A biologically plausible method for training an Artificial Neural Network
(ANN) involves treating each unit as a stochastic Reinforcement Learning (RL)
agent, thereby considering the network as a team of agents. Consequently, all
units can learn via REINFORCE, a local learning rule modulated by a global
reward signal, which aligns more closely with biologically observed forms of
synaptic plasticity. However, this learning method tends to be slow and does
not scale well with the size of the network. This inefficiency arises from two
factors impeding effective structural credit assignment: (i) all units
independently explore the network, and (ii) a single reward is used to evaluate
the actions of all units. Accordingly, methods aimed at improving structural
credit assignment can generally be classified into two categories. The first
category includes algorithms that enable coordinated exploration among units,
such as MAP propagation. The second category encompasses algorithms that
compute a more specific reward signal for each unit within the network, like
Weight Maximization and its variants.

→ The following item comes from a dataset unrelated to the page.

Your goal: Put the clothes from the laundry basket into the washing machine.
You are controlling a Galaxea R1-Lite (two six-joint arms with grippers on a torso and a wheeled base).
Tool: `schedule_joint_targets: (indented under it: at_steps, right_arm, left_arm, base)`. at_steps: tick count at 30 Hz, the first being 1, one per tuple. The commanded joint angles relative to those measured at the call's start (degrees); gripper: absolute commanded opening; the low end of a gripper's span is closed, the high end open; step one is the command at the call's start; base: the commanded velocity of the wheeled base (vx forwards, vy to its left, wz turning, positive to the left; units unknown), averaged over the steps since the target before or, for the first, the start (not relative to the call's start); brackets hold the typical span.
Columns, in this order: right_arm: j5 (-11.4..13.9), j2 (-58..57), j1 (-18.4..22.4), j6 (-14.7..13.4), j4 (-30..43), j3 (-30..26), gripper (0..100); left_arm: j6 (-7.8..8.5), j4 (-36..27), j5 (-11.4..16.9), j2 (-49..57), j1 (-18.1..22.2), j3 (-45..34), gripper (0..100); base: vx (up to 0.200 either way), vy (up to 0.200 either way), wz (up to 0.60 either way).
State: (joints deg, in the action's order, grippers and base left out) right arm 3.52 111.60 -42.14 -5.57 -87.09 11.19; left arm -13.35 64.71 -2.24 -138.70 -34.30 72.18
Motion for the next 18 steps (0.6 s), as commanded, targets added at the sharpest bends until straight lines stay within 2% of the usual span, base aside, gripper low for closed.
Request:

In this research report, our focus is on
the first category. We propose the use of Boltzmann machines or a recurrent
network for coordinated exploration. We show that the negative phase, which is
typically necessary to train Boltzmann machines, can be removed. The resulting
learning rules are similar to the reward-modulated Hebbian learning rule.
Experimental results demonstrate that coordinated exploration significantly
exceeds independent exploration in training speed for multiple stochastic and
discrete units based on REINFORCE, even surpassing straight-through estimator
(STE) backpropagation.

使用 Boltzmann 机器或经常性网络进行协调探索，从而加快多个基于 REINFORCE 的随机和离散单元的训练速度，甚至超过直接传递估计器 (STE) 反向传播算法。

结构化信用分配与协调探索

Structural Credit Assignment with Coordinated Exploration

An artificial neural network can be trained by uniformly broadcasting a
reward signal to units that implement a REINFORCE learning rule. Though this
presents a biologically plausible alternative to backpropagation in training a
network, the high variance associated with it renders it impractical to train
deep networks. The high variance arises from the inefficient structural credit
assignment since a single reward signal is used to evaluate the collective
action of all units. To facilitate structural credit assignment, we propose
replacing the reward signal to hidden units with the change in the $L^2$ norm
of the unit's outgoing weight. As such, each hidden unit in the network is
trying to maximize the norm of its outgoing weight instead of the global
reward, and thus we call this learning method Weight Maximization. We prove
that Weight Maximization is approximately following the gradient of rewards in
expectation. In contrast to backpropagation, Weight Maximization can be used to
train both continuous-valued and discrete-valued units. Moreover, Weight
Maximization solves several major issues of backpropagation relating to
biological plausibility. Our experiments show that a network trained with
Weight Maximization can learn significantly faster than REINFORCE and slightly
slower than backpropagation. Weight Maximization illustrates an example of
cooperative behavior automatically arising from a population of self-interested
agents in a competitive game without any central coordination.

通过使用 $L^2$ 范数 代替隐藏单元的奖励信号，Weight Maximization 能够解决 REINFORCE 学习规则中出现的高方差问题，使得深度神经网络的训练更加高效。此方法同时解决了反向传播算法中存在的可行性问题，并能够用于训练连续值和离散值单元的神经网络。